Please filter the entries and return only the lines that include "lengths".

(Stored records)
⟨

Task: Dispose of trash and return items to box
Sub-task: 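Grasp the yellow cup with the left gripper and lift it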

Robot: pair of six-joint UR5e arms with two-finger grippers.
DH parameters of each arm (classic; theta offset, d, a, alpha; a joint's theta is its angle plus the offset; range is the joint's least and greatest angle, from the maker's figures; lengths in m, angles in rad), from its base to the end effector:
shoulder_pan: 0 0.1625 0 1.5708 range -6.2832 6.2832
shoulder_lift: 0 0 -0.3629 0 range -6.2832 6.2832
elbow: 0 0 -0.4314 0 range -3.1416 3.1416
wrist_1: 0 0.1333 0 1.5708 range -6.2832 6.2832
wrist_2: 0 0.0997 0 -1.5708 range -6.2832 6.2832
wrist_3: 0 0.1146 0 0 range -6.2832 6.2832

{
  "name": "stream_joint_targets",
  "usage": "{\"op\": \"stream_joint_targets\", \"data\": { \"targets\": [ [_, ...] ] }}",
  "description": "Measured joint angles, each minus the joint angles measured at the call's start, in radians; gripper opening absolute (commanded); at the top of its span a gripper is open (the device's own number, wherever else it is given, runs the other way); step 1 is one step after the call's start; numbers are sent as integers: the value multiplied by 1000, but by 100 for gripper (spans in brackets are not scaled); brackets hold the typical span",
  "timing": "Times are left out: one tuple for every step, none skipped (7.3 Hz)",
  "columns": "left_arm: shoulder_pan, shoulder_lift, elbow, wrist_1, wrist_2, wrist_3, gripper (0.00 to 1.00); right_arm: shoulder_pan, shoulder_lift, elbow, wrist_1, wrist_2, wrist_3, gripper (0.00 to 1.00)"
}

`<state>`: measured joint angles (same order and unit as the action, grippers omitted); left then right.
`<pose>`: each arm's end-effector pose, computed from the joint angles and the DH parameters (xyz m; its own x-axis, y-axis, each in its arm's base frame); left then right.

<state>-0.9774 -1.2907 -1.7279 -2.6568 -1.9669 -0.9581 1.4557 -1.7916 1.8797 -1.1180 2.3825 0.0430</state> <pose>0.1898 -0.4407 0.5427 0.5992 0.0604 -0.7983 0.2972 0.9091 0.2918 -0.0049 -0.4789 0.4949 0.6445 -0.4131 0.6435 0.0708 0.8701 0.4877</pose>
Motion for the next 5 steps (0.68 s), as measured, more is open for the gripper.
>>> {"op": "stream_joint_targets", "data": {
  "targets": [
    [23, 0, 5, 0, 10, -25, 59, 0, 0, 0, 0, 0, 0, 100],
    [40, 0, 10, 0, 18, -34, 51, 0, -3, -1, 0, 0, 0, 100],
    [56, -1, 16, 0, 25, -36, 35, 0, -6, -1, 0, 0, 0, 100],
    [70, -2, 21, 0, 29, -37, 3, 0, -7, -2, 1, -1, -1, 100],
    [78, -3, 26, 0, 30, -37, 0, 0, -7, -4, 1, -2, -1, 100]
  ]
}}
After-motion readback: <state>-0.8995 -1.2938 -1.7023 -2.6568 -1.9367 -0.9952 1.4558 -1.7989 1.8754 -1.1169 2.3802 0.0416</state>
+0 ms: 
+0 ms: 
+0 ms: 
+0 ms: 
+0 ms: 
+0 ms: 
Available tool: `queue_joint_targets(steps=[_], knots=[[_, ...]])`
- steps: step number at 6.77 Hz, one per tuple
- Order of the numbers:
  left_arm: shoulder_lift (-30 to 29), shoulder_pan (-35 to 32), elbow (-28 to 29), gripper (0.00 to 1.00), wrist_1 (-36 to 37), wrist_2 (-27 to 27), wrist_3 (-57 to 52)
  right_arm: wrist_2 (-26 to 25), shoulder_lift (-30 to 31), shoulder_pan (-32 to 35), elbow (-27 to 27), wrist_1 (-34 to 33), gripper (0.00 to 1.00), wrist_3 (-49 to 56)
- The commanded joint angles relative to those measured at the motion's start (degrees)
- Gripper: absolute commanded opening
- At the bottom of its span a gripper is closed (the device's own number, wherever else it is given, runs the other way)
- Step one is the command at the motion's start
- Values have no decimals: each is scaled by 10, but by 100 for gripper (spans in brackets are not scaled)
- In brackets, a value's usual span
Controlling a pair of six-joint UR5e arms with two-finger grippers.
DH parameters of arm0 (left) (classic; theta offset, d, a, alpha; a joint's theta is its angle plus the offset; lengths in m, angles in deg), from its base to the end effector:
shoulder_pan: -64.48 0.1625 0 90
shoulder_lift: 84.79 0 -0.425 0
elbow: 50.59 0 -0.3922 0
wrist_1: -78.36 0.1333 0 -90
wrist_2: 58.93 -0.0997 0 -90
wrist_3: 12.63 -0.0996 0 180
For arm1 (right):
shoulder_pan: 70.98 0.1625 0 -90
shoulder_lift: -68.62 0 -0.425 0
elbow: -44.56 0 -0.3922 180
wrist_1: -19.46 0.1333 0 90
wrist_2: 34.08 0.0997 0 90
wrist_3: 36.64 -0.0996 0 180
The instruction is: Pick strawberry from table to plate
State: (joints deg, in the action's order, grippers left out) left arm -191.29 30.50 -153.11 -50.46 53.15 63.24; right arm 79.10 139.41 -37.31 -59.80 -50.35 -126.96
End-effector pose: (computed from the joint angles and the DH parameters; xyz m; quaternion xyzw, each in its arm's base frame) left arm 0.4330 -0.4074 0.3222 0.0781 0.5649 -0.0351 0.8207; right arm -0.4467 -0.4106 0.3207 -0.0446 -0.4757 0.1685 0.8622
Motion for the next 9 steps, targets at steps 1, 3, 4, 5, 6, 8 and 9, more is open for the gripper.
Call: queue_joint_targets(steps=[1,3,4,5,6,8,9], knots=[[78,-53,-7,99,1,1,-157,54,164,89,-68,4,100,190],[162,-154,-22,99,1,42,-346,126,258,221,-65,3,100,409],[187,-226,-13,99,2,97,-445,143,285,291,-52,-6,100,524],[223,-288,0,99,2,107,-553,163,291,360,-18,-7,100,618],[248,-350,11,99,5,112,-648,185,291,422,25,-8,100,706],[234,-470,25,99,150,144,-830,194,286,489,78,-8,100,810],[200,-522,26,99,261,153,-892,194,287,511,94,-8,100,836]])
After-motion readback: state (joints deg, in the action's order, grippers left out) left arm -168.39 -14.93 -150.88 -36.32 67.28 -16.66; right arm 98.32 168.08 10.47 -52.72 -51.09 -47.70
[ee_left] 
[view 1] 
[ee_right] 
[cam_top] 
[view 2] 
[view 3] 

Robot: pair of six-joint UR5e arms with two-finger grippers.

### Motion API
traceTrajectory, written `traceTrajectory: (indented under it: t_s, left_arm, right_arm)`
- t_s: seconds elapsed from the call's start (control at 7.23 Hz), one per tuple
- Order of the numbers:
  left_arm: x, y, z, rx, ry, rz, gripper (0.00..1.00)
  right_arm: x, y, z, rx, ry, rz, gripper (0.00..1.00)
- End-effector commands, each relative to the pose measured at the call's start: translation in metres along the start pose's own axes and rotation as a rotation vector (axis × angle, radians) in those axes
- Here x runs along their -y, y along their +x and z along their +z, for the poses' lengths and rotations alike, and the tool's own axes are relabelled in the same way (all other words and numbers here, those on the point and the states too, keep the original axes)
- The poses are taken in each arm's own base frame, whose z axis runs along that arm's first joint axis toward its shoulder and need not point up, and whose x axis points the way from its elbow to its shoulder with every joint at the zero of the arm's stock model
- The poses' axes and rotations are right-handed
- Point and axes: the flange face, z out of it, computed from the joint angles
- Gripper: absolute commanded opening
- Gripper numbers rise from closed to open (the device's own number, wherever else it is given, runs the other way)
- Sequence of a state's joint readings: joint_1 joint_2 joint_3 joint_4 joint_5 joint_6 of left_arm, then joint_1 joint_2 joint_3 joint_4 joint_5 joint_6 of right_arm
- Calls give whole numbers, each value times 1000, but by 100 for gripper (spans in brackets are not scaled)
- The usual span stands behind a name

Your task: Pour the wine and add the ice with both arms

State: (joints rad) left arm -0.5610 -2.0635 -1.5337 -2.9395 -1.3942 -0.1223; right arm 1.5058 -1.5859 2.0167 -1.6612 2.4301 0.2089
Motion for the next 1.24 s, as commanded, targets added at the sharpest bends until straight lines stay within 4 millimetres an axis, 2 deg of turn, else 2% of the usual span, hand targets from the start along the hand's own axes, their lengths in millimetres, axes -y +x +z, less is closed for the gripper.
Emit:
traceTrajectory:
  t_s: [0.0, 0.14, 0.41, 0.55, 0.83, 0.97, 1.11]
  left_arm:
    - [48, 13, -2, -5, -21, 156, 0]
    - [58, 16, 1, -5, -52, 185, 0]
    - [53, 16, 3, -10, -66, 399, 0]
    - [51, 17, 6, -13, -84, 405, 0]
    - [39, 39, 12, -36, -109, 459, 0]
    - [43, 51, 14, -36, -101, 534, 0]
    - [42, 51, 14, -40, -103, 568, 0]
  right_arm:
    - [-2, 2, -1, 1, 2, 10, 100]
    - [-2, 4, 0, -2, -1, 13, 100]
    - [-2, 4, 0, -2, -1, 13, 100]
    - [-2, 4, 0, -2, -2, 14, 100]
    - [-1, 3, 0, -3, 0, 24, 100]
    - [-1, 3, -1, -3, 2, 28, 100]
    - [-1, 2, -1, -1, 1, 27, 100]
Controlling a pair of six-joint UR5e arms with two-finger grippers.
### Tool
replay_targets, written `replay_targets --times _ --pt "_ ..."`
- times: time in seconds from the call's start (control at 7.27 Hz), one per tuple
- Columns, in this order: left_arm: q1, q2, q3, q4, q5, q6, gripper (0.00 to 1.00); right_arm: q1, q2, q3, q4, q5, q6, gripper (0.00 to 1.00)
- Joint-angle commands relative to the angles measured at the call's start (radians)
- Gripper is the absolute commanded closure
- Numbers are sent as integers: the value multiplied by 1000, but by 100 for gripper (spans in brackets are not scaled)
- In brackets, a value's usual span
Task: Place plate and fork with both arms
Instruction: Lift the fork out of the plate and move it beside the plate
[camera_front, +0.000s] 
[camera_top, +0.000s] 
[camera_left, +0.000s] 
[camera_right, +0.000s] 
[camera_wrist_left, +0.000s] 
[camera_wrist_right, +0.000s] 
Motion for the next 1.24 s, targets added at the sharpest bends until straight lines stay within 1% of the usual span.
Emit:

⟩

Result of this task:
DH parameters of each arm (classic; theta offset, d, a, alpha; a joint's theta is its angle plus the offset; range is the joint's least and greatest angle, from the maker's figures; lengths in m, angles in rad), from its base to the end effector:
DH parameters of arm0 (left) (classic; theta offset, d, a, alpha; a joint's theta is its angle plus the offset; lengths in m, angles in deg), from its base to the end effector:
- Here x runs along their -y, y along their +x and z along their +z, for the poses' lengths and rotations alike, and the tool's own axes are relabelled in the same way (all other words and numbers here, those on the point and the states too, keep the original axes)
Motion for the next 1.24 s, as commanded, targets added at the sharpest bends until straight lines stay within 4 millimetres an axis, 2 deg of turn, else 2% of the usual span, hand targets from the start along the hand's own axes, their lengths in millimetres, axes -y +x +z, less is closed for the gripper.

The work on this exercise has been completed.